Vanessa Leiritz et Alexandre Gibert

La définition du métier, selon Alexandre : « C’est une industrie qui a gardé un côté artisanal. » Et selon Vanessa : « De grands rêves, beaucoup de travail et une pincée de chance. »

Differdange, décidément synonyme de créativité au sud du Luxembourg, abrite une petite société de postproduction sonore où oeuvrent deux passionnés qui mixent, doublent, ambiancent, bruitent, mettent en musique les films, séries ou dessins animés dont le public se régale.

Pouvez-vous nous raconter le parcours qui vous a amenés à vous rencontrer et à créer la société Soundtastic ?

Vanessa Leiritz :
« J’ai étudié l’anglais, l’allemand et l’espagnol à l’université de Metz. Étant Lorraine, j’ai ensuite postulé dans presque toutes les banques du Luxembourg. J’ai envoyé ma dernière lettre de candidature, qui correspondait à mon centième et dernier timbre, à une toute petite entreprise qui venait de se lancer dans la postproduction audiovisuelle. C’était l’entreprise d’Alexandre et il m’a embauchée. C’est assez fou, car mon rêve depuis l’âge de 16 ans était de faire un job ayant un rapport avec les dialogues de cinéma.

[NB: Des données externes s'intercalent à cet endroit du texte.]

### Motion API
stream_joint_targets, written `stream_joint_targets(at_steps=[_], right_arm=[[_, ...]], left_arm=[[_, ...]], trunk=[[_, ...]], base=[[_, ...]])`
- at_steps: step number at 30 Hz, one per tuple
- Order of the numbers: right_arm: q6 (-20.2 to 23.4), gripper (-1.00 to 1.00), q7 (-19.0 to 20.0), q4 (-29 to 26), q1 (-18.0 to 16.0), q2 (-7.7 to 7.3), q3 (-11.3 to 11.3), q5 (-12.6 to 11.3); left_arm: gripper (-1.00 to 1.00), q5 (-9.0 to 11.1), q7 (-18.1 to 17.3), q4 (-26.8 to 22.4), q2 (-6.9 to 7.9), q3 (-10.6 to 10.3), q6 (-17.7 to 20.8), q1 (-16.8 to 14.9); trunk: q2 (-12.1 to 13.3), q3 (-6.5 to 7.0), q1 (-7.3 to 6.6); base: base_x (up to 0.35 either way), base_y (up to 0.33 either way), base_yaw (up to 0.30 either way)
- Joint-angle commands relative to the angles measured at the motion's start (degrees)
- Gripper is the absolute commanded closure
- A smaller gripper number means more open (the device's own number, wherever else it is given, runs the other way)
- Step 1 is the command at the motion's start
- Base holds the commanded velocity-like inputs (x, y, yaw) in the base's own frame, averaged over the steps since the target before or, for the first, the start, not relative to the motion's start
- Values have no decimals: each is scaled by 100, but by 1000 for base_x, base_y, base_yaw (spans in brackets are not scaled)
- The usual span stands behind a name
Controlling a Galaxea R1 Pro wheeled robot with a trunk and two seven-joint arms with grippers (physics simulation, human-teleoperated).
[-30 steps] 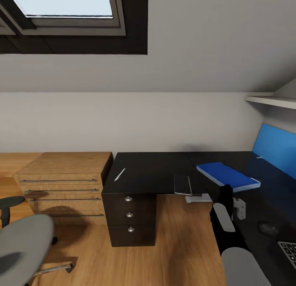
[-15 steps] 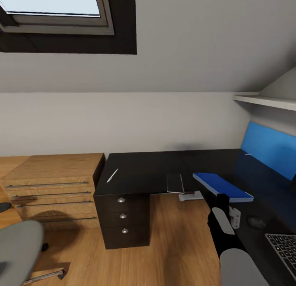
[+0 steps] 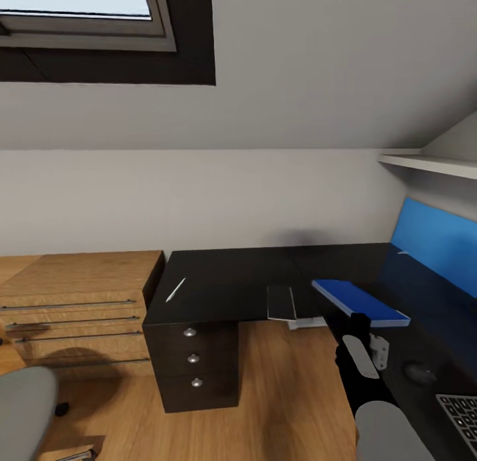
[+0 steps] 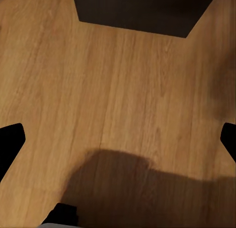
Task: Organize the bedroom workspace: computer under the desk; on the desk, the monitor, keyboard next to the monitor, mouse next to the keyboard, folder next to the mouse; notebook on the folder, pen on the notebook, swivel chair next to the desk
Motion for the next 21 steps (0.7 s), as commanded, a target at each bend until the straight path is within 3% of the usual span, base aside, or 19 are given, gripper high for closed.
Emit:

Alexandre Gibert : « Moi j’ai baigné dans ce milieu depuis ma naissance. Mes parents étaient déjà tous les deux dans le cinéma et la musique. Ils ont beaucoup voyagé, du Mexique, où ils se sont rencontrés, à la Suisse, où je suis né, en passant par l’Italie et le Québec, dont je suis originaire. Ils avaient créé leur société de postproduction et tout naturellement, j’ai commencé à travailler avec eux à Paris puis à Bruxelles. Quand ils ont pris leur retraite, j’ai lancé ma propre structure. C’est à ce moment-là que j’ai rencontré Vanessa.

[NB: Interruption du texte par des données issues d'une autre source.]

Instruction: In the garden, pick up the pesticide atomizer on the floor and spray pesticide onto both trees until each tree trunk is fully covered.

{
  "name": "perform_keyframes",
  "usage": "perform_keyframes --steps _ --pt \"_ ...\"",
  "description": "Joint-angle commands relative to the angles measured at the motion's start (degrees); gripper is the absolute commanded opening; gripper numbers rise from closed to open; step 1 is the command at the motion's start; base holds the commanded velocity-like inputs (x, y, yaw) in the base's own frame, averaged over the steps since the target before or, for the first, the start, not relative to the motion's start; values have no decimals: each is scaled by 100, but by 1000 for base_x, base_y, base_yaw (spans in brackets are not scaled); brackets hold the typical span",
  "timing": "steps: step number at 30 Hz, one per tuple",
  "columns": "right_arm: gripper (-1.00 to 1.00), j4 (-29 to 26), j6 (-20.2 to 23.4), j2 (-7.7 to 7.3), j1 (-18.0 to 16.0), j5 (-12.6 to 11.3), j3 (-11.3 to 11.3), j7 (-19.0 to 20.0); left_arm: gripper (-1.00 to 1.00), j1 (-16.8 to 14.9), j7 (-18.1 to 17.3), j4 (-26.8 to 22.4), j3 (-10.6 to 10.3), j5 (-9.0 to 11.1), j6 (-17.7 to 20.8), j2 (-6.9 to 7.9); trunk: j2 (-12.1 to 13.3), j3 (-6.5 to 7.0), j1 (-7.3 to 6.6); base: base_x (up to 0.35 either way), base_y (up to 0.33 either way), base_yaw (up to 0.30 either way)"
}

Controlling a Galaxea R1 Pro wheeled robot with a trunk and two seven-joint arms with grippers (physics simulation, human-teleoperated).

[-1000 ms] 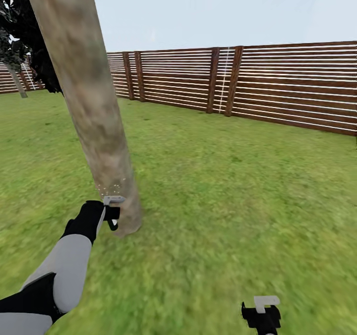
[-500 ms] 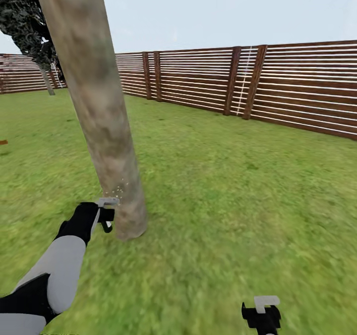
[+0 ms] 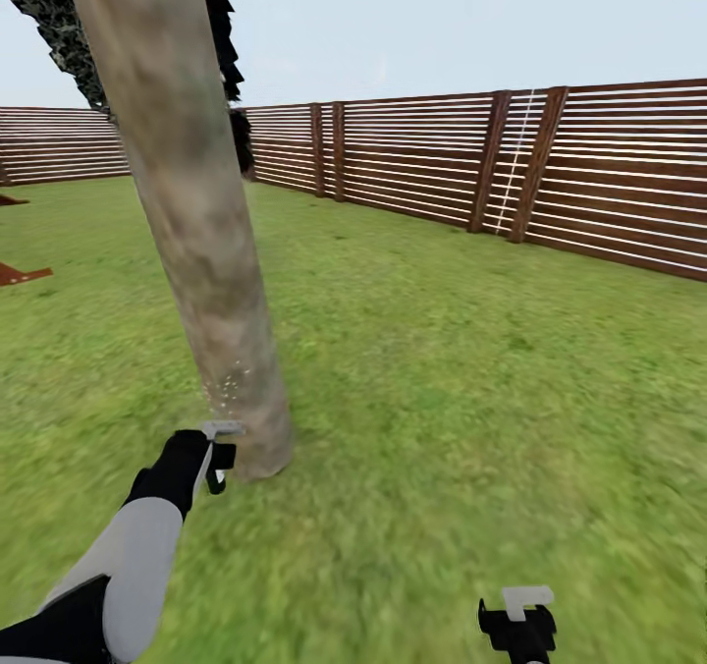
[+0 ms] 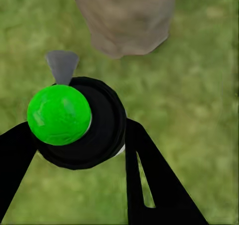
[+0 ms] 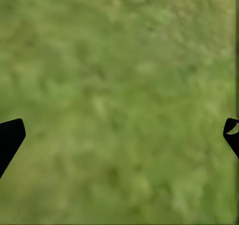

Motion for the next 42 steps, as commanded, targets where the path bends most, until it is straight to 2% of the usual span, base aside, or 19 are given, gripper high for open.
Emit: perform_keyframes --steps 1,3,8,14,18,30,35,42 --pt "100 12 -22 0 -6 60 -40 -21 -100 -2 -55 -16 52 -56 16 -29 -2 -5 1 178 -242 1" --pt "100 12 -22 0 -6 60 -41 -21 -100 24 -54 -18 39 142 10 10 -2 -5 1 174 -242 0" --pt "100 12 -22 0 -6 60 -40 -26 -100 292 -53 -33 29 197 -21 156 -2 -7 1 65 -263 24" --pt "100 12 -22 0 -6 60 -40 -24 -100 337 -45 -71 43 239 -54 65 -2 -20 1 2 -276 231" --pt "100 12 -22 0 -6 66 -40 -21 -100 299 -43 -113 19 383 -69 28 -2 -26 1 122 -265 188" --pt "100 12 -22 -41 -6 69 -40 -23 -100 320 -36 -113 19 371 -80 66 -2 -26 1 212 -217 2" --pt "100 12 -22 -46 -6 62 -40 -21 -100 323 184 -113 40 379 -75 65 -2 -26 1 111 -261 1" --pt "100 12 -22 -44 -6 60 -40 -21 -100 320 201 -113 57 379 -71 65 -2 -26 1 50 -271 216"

Pourquoi avoir créé cette société au Luxembourg ?

A. G. :
« Parce que je voulais me spécialiser en postproduction. J’avais remarqué qu’il y avait beaucoup de sociétés de production au Luxembourg et donc beaucoup de projets audiovisuels intéressants, notamment des dessins animés, mais finalement relativement peu de prestataires de services pour ces productions. De plus, le fait que le Luxembourg soit situé au carrefour avec trois autres pays apporte une ouverture enrichissante sur d’autres façons de travailler. La chance nous a souri et nous avons vite rencontré des clients qui nous ont fait confiance sur de gros contrats. Cela nous a mis le pied à l’étrier.

C’était en 2002. Le marché était-il très différent à l’époque ?

A. G. : « Le contexte d’aujourd’hui est marqué par une exigence de rapidité qui est due à internet. Quand une série sort aux États-Unis par exemple, le public n’est plus prêt à attendre longtemps avant de la voir dans sa propre langue. Il faut donc travailler très vite pour diffuser les différentes versions linguistiques et couper court aux piratages éventuels. Il nous arrive même de travailler sur des produits non finis pour gagner du temps, ce qui était impensable quand nous avons démarré.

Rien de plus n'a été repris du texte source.